Impact-Aware Task-Space Quadratic-Programming Control (2006.01987v6)

Abstract: Robots usually establish contacts at rigid surfaces with near-zero relative velocities. Otherwise, impact-induced energy propagates in the robot's linkage and may cause irreversible damage to the hardware. Moreover, abrupt changes in task-space contact velocity and peak impact forces also result in abrupt changes in robot joint velocities and torques; which can compromise controllers' stability, especially for those based on smooth models. In reality, several tasks would require establishing contact with moderately high velocity. We propose to enhance task-space multi-objective controllers formulated as a quadratic program to be resilient to frictional impacts in three dimensions. We devise new constraints and reformulate the usual ones to be robust to the abrupt joint state changes mentioned earlier. The impact event becomes a controlled process once the optimal control search space is aware of: (1) the hardware-affordable impact bounds and (2) analytically-computed feasible set (polyhedra) that constrain post-impact critical states. Prior to and nearby the targeted contact spot, we assume, at each control cycle, that the impact will occur at the next iteration. This somewhat one-step preview makes our controller robust to impact time and location. To assess our approach, we experimented its resilience to moderate impacts with the Panda manipulator and achieved swift grabbing tasks with the HRP-4 humanoid robot.

• The paper presents an impact-aware QP control framework that anticipates collision dynamics to prevent hardware damage.
• It employs a 3D impact model integrating Coulomb’s friction cone and momentum conservation to define feasible impulse sets.
• Experimental tests on the Panda manipulator and HRP-4 robot confirm enhanced efficiency and robustness in managing high-speed impacts.

Impact-Aware Task-Space Quadratic-Programming Control

This paper presents a framework for improving the control of robots during purposeful impact tasks, leveraging a task-space quadratic programming (QP) approach formulated to handle the dynamic and potential destructive forces during collisions. The research addresses the limitations of existing controllers that typically rely on smooth dynamics assumptions, rendering them inappropriate for managing the abrupt changes induced by impact events.
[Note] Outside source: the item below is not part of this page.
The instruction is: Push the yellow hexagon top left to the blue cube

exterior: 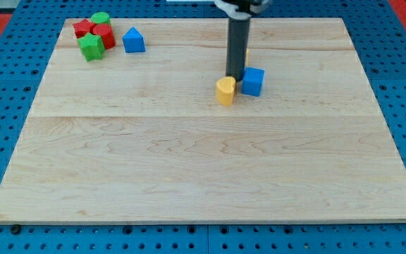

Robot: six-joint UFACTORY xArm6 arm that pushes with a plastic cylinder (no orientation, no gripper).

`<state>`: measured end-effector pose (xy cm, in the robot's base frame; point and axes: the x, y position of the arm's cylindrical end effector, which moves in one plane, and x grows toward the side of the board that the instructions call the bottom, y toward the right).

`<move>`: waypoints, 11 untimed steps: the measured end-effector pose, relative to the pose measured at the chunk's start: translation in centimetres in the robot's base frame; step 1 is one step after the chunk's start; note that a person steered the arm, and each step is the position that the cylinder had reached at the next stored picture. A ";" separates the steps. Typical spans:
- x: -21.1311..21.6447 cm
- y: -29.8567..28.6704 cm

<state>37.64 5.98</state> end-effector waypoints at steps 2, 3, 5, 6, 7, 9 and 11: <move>3.4 2.7; 0.7 1.0; -2.9 -7.5; -6.5 -7.2; -9.2 -4.8; -6.5 0.0; -0.5 4.3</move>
<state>37.18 10.33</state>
Research Context and Objectives

Robots often need to make contact with their environment at high velocities, such as in tasks involving walking, jumping, or manipulation activities. Such operations result in impulsive forces that can propagate through the robot's structure, potentially causing mechanical damage. Traditional mitigative strategies involve minimizing contact speeds, yet they do not accommodate functionalities requiring high-speed interactions. This paper proposes a novel control strategy that anticipates and manages impact-induced velocity fluctuations to maintain stability and adhere to hardware constraints, thereby minimizing damage risks and improving task performance.

Methodological Advances

1. Impact-Aware Control Framework: The research introduces a control architecture enhanced with impact-aware constraints. These constraints modify the search space within the QP formulation, ensuring that post-impact states remain within hardware resilience limits. This method not only prepares the controller for the expected impact event but also optimizes for the highest feasible pre-impact speeds.
2. Taking Impact Dynamics into Account: The 3D impact model integrates Coulomb’s friction cone principles and leverages task-space momentum conservation during impact. Through the analytical construction of feasible impulse sets, represented as polyhedra, the model provides a rigorous framework for anticipating and counteracting state jumps across different robot components, including joint velocities and joint torques.
3. Application of the Theory: The framework has been tested with the Panda manipulator and HRP-4 humanoid robot to manage impacts effectively, demonstrating high contact velocities with minimized risk of damage. These practical applications highlighted the robustness of the proposed model in real-world scenarios, particularly in tasks demanding rapid interaction with the environment, such as swift object grasping and manipulation.

Results and Findings

• Experimental Validation:

The impact-aware QP controller succeeded in regulating joint torques and velocities within the identified polyhedral constraints during impact scenarios, confirming the accuracy of the model's predictions.

• Increased Task Efficiency:

By accommodating intentional impacts through advanced constraints, robots could execute tasks involving high-speed contact more efficiently without compromising safety or robot integrity.

• Robustness and Adaptation:

The framework demonstrated resilience to rapid adaptation in varying operational contexts, suggesting its applicability across a spectrum of robotic tasks requiring precise and high-speed interactions.

Conclusions and Future Directions

The paper provides a pivotal step toward integrating robust impact-aware control mechanisms in robot systems, enabling them to perform high-speed tasks safely. Future research could explore extending these methods to systems experiencing multiple or asynchronous impacts, refining sensitivity analyses to improve the precision of impact predictions. Enhancements in model constraints could further optimize the QP controller's adaptability in environments exhibiting diverse dynamic challenges.

In summary, this research effectively bridges the gap between theoretical impact dynamics and practical control architectures in robotics, contributing significantly to the field of robust, impact-resilient robotic systems.